> **WHAT THIS TASK INVOLVES**
Repeat nothing but the lines below running from the one containing "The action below" to the one containing "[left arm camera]". Keep both end lines.

[Items listed in a dataset]
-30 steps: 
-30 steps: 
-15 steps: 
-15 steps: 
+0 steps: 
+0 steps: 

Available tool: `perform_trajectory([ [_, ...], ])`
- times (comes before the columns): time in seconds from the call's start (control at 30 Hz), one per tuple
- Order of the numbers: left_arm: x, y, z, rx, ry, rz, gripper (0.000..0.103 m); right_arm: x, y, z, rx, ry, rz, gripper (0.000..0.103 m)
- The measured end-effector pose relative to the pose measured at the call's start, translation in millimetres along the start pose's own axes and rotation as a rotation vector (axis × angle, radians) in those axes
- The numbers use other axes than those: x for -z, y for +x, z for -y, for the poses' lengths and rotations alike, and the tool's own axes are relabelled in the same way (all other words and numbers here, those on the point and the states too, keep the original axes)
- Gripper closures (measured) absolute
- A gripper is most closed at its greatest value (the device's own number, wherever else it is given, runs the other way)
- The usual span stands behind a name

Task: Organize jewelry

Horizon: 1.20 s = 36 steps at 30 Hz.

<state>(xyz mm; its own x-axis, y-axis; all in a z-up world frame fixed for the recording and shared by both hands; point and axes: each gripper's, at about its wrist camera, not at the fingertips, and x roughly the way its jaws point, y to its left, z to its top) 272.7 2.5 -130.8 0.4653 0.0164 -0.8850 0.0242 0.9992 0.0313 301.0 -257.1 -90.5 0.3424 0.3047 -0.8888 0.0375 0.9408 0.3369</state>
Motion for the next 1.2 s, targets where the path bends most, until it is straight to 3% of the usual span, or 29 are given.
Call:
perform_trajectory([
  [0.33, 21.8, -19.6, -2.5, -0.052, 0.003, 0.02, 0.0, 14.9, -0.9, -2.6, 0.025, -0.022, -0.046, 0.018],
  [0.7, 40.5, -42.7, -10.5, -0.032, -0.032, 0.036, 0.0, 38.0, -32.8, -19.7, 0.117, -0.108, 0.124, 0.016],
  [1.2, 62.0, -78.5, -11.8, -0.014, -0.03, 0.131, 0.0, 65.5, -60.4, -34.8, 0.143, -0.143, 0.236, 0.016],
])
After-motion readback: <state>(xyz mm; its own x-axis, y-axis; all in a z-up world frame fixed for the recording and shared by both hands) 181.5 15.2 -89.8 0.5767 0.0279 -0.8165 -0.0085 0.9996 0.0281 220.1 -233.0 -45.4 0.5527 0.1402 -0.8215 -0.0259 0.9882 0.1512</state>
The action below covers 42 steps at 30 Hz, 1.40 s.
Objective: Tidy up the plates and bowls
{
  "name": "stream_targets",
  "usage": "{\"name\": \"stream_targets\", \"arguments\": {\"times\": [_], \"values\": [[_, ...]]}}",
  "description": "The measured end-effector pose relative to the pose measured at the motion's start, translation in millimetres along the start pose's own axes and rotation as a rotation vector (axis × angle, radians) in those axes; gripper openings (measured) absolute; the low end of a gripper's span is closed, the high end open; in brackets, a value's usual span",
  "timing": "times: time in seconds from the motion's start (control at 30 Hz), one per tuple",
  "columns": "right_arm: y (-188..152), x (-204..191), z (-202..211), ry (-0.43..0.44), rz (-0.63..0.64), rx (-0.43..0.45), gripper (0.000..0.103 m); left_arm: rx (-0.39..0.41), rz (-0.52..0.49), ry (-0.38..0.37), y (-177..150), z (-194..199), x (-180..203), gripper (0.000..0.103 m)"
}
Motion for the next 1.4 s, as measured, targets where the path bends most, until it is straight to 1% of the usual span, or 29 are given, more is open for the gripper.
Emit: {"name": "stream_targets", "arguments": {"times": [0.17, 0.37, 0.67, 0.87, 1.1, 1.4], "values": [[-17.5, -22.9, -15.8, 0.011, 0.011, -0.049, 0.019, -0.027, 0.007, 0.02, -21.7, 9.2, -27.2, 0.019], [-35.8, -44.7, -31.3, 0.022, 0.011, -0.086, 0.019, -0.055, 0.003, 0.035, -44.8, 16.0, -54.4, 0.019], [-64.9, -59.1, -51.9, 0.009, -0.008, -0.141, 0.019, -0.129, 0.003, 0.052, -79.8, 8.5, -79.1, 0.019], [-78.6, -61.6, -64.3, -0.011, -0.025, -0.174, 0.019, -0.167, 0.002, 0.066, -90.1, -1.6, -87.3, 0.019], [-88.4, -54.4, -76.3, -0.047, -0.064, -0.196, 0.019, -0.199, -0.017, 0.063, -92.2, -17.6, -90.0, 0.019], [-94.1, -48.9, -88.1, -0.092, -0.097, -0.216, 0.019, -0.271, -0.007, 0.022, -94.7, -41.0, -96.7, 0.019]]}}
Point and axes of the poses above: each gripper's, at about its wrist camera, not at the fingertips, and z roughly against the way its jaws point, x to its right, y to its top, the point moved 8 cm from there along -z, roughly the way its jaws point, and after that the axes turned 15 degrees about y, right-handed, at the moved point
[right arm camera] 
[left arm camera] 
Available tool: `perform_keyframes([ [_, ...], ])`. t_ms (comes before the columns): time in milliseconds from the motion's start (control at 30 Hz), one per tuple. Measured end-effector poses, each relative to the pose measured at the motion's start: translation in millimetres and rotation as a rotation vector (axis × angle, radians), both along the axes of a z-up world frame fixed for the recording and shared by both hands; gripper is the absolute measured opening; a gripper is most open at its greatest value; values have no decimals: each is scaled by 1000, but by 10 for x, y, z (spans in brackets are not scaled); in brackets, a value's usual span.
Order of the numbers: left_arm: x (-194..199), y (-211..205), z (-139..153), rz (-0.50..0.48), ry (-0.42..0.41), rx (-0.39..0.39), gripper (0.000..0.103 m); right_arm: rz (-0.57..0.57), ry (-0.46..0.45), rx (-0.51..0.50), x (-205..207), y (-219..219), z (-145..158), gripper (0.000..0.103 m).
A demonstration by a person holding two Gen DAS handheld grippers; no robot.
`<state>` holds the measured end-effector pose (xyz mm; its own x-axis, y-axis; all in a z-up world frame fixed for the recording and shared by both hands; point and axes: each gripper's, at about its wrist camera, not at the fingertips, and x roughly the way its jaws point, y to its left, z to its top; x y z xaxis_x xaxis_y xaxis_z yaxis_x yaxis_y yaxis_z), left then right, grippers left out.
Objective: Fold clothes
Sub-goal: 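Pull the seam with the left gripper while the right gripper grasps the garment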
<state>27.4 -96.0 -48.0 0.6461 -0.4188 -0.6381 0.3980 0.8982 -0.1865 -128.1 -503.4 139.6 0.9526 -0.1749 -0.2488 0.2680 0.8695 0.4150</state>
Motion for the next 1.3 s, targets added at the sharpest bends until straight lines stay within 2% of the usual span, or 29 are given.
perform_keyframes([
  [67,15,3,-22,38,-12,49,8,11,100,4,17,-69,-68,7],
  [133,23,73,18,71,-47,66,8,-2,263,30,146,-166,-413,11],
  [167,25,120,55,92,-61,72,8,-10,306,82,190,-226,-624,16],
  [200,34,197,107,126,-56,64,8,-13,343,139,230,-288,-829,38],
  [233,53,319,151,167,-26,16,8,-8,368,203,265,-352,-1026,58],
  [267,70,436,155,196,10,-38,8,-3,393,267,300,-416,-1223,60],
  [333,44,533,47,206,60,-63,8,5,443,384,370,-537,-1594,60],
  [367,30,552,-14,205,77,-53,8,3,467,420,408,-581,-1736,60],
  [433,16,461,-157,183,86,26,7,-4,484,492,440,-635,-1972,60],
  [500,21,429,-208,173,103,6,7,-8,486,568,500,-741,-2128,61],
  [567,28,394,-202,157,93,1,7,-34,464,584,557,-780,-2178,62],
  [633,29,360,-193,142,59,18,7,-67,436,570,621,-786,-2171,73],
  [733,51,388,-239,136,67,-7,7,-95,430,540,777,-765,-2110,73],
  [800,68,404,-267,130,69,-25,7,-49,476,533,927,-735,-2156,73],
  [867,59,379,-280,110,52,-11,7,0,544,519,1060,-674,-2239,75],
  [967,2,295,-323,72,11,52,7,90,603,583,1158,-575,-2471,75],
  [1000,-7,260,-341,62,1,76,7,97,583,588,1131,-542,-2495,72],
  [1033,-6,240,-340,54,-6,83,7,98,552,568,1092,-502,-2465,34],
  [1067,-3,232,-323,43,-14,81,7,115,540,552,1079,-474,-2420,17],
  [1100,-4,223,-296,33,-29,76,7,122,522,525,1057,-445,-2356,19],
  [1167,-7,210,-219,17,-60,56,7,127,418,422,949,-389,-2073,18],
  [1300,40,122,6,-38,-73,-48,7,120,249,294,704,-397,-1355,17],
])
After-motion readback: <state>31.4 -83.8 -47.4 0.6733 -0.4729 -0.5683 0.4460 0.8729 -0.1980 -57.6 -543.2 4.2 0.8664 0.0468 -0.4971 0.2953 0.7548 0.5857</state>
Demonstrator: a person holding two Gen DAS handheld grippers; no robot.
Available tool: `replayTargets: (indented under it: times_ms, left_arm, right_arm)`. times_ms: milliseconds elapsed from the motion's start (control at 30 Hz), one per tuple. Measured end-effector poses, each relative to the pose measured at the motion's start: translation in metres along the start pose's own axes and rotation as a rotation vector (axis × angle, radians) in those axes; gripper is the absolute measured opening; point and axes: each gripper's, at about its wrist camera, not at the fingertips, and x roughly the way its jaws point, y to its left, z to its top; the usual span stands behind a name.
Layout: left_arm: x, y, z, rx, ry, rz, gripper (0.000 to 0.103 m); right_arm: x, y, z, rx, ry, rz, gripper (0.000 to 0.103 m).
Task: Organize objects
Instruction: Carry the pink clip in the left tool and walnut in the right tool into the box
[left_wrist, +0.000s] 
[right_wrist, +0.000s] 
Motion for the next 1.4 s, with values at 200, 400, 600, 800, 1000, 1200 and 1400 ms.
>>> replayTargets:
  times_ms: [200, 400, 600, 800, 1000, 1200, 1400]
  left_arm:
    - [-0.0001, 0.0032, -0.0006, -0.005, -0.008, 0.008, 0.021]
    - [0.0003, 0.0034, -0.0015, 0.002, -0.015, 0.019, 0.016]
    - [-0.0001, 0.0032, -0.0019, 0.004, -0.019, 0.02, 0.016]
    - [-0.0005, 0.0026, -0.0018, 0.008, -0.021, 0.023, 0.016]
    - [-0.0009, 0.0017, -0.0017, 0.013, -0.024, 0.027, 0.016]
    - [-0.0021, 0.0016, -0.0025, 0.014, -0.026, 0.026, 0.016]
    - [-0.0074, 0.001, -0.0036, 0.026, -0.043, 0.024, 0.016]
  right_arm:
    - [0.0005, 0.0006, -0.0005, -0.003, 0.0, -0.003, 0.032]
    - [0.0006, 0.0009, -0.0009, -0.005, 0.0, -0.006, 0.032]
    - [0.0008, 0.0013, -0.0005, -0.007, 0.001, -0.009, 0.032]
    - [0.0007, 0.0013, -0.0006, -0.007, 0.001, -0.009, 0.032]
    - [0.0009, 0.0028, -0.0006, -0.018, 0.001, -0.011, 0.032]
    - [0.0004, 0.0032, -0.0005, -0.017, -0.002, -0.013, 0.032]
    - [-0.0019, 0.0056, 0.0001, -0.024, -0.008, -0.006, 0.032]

> **OUTPUT FOR THIS EXERCISE**
The action below covers 42 steps at 30 Hz, 1.40 s.
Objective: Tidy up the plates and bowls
{
  "name": "stream_targets",
  "usage": "{\"name\": \"stream_targets\", \"arguments\": {\"times\": [_], \"values\": [[_, ...]]}}",
  "description": "The measured end-effector pose relative to the pose measured at the motion's start, translation in millimetres along the start pose's own axes and rotation as a rotation vector (axis × angle, radians) in those axes; gripper openings (measured) absolute; the low end of a gripper's span is closed, the high end open; in brackets, a value's usual span",
  "timing": "times: time in seconds from the motion's start (control at 30 Hz), one per tuple",
  "columns": "right_arm: y (-188..152), x (-204..191), z (-202..211), ry (-0.43..0.44), rz (-0.63..0.64), rx (-0.43..0.45), gripper (0.000..0.103 m); left_arm: rx (-0.39..0.41), rz (-0.52..0.49), ry (-0.38..0.37), y (-177..150), z (-194..199), x (-180..203), gripper (0.000..0.103 m)"
}
Motion for the next 1.4 s, as measured, targets where the path bends most, until it is straight to 1% of the usual span, or 29 are given, more is open for the gripper.
Emit: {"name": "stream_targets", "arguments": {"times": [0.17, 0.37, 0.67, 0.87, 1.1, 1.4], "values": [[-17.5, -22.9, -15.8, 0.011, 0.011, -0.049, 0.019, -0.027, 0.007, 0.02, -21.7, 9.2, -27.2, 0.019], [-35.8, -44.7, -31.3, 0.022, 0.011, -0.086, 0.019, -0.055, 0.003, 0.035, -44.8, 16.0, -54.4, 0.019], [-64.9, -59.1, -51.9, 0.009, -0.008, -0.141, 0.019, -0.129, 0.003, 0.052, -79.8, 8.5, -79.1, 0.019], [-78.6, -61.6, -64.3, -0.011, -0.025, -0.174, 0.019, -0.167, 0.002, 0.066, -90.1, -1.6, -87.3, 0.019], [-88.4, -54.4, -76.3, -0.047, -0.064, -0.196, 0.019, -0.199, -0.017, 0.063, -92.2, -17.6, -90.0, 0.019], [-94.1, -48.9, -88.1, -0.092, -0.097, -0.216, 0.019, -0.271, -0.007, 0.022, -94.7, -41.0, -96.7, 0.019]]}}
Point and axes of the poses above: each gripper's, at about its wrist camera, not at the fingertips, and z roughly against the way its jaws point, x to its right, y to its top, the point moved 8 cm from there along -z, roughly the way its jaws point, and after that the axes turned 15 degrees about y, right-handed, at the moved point
[right arm camera] 
[left arm camera] 

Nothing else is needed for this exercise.